**Work task**
Nothing outside the stretch is wanted. Repeat exactly the lines of the listing below from the one that contains "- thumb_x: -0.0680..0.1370" through the one that contains "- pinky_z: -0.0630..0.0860", both ends included.

**Data below**
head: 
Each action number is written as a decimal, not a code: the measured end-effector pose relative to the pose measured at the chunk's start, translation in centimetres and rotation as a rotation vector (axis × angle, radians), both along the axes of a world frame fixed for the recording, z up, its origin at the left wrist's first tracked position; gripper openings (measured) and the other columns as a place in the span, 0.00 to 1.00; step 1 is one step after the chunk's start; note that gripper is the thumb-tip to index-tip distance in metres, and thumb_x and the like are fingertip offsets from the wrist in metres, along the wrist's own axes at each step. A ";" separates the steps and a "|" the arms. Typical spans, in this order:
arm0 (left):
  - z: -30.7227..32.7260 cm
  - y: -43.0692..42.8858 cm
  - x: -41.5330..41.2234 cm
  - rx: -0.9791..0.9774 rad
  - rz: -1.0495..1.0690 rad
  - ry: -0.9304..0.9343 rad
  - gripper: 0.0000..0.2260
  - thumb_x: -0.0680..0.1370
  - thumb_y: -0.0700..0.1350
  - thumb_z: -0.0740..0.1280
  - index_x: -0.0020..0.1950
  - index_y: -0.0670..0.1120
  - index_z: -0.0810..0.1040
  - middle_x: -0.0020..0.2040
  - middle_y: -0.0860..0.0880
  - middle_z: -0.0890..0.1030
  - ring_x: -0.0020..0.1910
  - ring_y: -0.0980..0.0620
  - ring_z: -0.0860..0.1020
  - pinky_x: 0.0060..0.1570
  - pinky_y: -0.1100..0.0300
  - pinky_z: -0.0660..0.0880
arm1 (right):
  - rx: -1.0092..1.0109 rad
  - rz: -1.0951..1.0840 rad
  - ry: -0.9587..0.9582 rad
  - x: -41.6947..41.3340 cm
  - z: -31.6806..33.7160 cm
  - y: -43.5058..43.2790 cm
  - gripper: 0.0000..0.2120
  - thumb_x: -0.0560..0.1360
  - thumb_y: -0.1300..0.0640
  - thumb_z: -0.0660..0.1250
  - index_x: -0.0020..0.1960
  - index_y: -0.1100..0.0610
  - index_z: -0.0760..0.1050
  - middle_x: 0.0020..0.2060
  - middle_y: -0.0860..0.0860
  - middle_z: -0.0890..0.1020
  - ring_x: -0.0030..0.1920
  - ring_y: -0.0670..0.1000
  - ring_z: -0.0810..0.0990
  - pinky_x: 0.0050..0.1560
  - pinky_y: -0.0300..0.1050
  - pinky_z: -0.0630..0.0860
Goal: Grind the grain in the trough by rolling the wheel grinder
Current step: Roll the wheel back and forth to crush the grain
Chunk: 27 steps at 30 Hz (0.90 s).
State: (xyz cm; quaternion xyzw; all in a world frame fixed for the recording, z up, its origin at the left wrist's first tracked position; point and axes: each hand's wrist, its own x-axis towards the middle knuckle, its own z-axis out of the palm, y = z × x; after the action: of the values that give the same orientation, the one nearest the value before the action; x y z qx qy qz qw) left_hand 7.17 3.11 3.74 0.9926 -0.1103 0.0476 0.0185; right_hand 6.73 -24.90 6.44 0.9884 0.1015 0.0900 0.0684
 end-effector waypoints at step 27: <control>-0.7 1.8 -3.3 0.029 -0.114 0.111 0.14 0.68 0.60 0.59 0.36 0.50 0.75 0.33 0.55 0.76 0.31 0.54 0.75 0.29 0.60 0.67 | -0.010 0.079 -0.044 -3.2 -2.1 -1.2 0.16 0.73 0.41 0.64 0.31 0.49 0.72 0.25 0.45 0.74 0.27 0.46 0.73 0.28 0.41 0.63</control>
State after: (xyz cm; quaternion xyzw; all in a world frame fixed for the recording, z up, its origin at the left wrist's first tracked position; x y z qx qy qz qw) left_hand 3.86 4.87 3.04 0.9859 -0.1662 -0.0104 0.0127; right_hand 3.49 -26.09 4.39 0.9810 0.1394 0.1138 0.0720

**Response**
  - thumb_x: -0.0680..0.1370
  - thumb_y: -0.0700..0.1350
  - thumb_z: -0.0740..0.1280
  - index_x: -0.0020..0.1950
  - index_y: -0.0670..0.1120
  - index_z: -0.0810..0.1040
  - middle_x: -0.0020..0.2040
  - middle_y: -0.0860..0.0880
  - middle_z: -0.0890..0.1030
  - ring_x: -0.0020..0.1910
  - ring_y: -0.0980..0.0620
  - ring_z: -0.0860..0.1020
  - pinky_x: 0.0060..0.1570
  - pinky_y: -0.1100..0.0300
  - pinky_z: -0.0660..0.0880
arm1 (right):
  - rx: -1.0092..1.0109 rad
  - rz: -1.0951..1.0840 rad
  - ry: -0.9587..0.9582 rad
  - x: -41.6947..41.3340 cm
  - z: -31.6806..33.7160 cm
  - y: -43.5058..43.2790 cm
  - gripper: 0.0000..0.2120
  - thumb_x: -0.0560..0.1360
  - thumb_y: -0.1300..0.0640
  - thumb_z: -0.0660..0.1250
  - index_x: -0.0020..0.1960
  - index_y: -0.1100..0.0610
  - index_z: -0.0760..0.1050
  - middle_x: 0.0020..0.2060
  - middle_y: -0.0860..0.0860
  - middle_z: -0.0890..0.1020
  - ring_x: -0.0030..0.1920
  - ring_y: -0.0670..0.1000
  - ring_z: -0.0810..0.0990
  - pinky_x: 0.0050..0.1560
  - pinky_y: -0.0300..0.1050
  - pinky_z: -0.0630..0.0860

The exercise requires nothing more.